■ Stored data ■
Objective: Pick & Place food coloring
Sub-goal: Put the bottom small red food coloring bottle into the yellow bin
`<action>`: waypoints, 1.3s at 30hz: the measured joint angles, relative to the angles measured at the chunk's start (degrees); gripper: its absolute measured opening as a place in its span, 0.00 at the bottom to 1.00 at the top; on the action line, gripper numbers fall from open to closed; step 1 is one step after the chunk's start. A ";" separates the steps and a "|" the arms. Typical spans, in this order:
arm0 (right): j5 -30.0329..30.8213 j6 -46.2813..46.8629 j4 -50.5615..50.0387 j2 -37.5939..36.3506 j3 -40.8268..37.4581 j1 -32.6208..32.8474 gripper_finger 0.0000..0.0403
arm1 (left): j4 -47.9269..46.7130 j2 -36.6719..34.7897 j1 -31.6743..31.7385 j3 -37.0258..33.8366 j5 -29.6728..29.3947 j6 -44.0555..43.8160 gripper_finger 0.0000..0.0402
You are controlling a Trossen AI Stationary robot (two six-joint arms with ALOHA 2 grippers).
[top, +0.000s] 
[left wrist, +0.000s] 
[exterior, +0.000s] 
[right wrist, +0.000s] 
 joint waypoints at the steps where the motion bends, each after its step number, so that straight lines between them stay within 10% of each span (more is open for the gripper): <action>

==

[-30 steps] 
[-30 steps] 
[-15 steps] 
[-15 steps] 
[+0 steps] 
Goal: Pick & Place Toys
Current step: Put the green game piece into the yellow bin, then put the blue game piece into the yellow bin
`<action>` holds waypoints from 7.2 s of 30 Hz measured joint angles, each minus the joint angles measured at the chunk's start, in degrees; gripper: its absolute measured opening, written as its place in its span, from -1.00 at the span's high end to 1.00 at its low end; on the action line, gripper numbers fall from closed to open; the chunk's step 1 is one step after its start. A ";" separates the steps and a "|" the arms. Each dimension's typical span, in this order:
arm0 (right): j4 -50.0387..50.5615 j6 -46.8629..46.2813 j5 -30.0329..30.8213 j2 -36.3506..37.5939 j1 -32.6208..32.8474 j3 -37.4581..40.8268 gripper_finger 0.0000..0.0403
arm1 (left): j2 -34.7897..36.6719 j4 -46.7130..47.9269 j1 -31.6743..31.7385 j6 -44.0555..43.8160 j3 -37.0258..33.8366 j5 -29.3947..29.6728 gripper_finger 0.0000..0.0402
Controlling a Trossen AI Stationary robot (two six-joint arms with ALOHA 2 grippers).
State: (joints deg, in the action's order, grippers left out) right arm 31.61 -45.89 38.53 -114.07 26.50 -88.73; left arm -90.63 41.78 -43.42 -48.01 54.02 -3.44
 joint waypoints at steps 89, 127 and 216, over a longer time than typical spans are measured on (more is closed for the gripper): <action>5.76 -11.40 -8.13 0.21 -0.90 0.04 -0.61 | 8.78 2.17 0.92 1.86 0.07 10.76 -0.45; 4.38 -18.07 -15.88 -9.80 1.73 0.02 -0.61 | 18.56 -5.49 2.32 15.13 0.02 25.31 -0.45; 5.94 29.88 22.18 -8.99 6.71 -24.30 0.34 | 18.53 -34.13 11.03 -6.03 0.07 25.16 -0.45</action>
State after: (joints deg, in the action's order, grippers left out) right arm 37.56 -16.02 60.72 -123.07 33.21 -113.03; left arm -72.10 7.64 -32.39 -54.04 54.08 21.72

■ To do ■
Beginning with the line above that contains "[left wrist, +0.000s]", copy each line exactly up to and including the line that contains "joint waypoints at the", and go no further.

■ Response ■
[left wrist, +0.000s] 
[exterior, +0.000s] 
[right wrist, +0.000s] 
 joint waypoints at the steps where the motion bends, each after its step number, so that straight lines between them stay within 10% of each span (more is open for the gripper): <action>

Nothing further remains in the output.